START Recorded information
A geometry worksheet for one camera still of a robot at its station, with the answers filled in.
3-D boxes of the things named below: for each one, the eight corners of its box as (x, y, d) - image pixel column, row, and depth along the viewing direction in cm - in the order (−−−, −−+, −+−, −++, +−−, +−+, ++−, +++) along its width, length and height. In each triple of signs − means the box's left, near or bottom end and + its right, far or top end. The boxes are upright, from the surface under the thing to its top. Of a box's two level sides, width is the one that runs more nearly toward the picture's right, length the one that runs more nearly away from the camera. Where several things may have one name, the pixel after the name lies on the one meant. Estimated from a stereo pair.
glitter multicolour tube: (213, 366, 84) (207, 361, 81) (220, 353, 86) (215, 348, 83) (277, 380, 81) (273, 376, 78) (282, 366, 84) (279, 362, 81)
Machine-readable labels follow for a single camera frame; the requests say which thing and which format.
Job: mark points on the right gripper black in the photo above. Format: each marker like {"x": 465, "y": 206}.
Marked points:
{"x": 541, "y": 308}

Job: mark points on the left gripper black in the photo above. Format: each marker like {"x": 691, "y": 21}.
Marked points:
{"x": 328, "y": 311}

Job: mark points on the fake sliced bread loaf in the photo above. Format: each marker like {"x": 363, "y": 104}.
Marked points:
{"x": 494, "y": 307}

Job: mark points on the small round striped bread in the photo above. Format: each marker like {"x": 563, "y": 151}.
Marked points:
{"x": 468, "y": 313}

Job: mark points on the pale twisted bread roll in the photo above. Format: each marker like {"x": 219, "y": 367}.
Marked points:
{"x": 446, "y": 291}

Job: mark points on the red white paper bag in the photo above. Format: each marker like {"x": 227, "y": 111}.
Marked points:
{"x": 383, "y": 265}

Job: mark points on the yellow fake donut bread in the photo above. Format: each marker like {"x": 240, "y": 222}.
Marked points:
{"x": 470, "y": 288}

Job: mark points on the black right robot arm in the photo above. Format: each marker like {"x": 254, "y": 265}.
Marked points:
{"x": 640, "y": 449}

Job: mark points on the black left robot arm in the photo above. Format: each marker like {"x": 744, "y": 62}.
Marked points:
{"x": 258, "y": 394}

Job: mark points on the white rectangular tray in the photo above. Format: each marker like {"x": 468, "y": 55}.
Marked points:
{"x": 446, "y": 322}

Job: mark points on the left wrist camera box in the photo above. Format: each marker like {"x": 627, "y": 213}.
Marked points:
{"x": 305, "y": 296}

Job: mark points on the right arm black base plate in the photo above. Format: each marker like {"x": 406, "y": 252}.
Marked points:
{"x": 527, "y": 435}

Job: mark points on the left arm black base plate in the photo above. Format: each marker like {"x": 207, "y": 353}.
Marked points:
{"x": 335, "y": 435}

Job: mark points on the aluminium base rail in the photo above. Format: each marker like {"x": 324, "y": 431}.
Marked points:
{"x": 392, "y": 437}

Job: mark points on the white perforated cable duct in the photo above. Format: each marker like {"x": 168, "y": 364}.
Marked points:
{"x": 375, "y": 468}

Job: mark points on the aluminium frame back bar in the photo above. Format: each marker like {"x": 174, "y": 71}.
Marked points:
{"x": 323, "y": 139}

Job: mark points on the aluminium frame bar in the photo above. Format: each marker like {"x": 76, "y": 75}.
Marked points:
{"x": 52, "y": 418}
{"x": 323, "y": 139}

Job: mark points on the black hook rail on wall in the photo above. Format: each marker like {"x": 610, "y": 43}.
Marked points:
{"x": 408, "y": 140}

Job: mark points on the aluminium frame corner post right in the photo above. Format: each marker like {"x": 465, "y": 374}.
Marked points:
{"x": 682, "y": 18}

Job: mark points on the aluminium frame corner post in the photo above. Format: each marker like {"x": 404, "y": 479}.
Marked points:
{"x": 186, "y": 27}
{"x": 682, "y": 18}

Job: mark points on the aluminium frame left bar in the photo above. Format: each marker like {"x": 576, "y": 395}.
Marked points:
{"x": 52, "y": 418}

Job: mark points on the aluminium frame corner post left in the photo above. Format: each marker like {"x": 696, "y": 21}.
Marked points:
END Recorded information
## Work task
Copy the records above, keeping every word the same.

## Reply to the task
A geometry worksheet for one camera still of a robot at its station, with the answers filled in.
3-D boxes of the things named below: for each one, the eight corners of its box as (x, y, d) - image pixel column, row, and depth along the viewing direction in cm - in the order (−−−, −−+, −+−, −++, +−−, +−+, ++−, +++) along its width, length and height. In each triple of signs − means the box's left, near or bottom end and + its right, far or top end. The boxes are upright, from the surface under the thing to its top. Of a box's two level sides, width is the one that runs more nearly toward the picture's right, length the one that runs more nearly away from the camera. Where several things may have one name, the pixel after the name lies on the one meant. Estimated from a stereo pair.
glitter multicolour tube: (213, 366, 84) (207, 361, 81) (220, 353, 86) (215, 348, 83) (277, 380, 81) (273, 376, 78) (282, 366, 84) (279, 362, 81)
Machine-readable labels follow for a single camera frame; the requests say which thing and which format.
Job: mark points on the right gripper black in the photo above. Format: each marker like {"x": 465, "y": 206}.
Marked points:
{"x": 541, "y": 308}

Job: mark points on the left gripper black in the photo above. Format: each marker like {"x": 691, "y": 21}.
Marked points:
{"x": 328, "y": 311}

Job: mark points on the fake sliced bread loaf in the photo above. Format: each marker like {"x": 363, "y": 104}.
Marked points:
{"x": 494, "y": 307}

Job: mark points on the small round striped bread in the photo above. Format: each marker like {"x": 563, "y": 151}.
Marked points:
{"x": 468, "y": 313}

Job: mark points on the pale twisted bread roll in the photo above. Format: each marker like {"x": 219, "y": 367}.
Marked points:
{"x": 446, "y": 291}

Job: mark points on the red white paper bag in the photo above. Format: each marker like {"x": 227, "y": 111}.
Marked points:
{"x": 383, "y": 265}

Job: mark points on the yellow fake donut bread in the photo above. Format: each marker like {"x": 240, "y": 222}.
Marked points:
{"x": 470, "y": 288}

Job: mark points on the black right robot arm in the photo above. Format: each marker like {"x": 254, "y": 265}.
Marked points:
{"x": 640, "y": 449}

Job: mark points on the black left robot arm in the photo above. Format: each marker like {"x": 744, "y": 62}.
Marked points:
{"x": 258, "y": 394}

Job: mark points on the white rectangular tray in the photo above. Format: each marker like {"x": 468, "y": 55}.
Marked points:
{"x": 446, "y": 322}

Job: mark points on the left wrist camera box in the photo above. Format: each marker like {"x": 627, "y": 213}.
Marked points:
{"x": 305, "y": 296}

Job: mark points on the right arm black base plate in the photo above. Format: each marker like {"x": 406, "y": 252}.
Marked points:
{"x": 527, "y": 435}

Job: mark points on the left arm black base plate in the photo above. Format: each marker like {"x": 207, "y": 353}.
Marked points:
{"x": 335, "y": 435}

Job: mark points on the aluminium base rail in the photo above. Format: each marker like {"x": 324, "y": 431}.
Marked points:
{"x": 392, "y": 437}

Job: mark points on the white perforated cable duct in the photo above. Format: each marker like {"x": 168, "y": 364}.
Marked points:
{"x": 375, "y": 468}

Job: mark points on the aluminium frame back bar in the photo above. Format: each marker like {"x": 174, "y": 71}.
Marked points:
{"x": 323, "y": 139}

Job: mark points on the aluminium frame bar in the photo above. Format: each marker like {"x": 76, "y": 75}.
Marked points:
{"x": 52, "y": 418}
{"x": 323, "y": 139}

Job: mark points on the black hook rail on wall in the photo above. Format: each marker like {"x": 610, "y": 43}.
Marked points:
{"x": 408, "y": 140}

Job: mark points on the aluminium frame corner post right in the photo above. Format: each marker like {"x": 465, "y": 374}.
Marked points:
{"x": 682, "y": 18}

Job: mark points on the aluminium frame corner post in the photo above. Format: each marker like {"x": 404, "y": 479}.
Marked points:
{"x": 186, "y": 27}
{"x": 682, "y": 18}

Job: mark points on the aluminium frame left bar in the photo above. Format: each marker like {"x": 576, "y": 395}.
Marked points:
{"x": 52, "y": 418}

Job: mark points on the aluminium frame corner post left in the photo above. Format: each marker like {"x": 696, "y": 21}.
Marked points:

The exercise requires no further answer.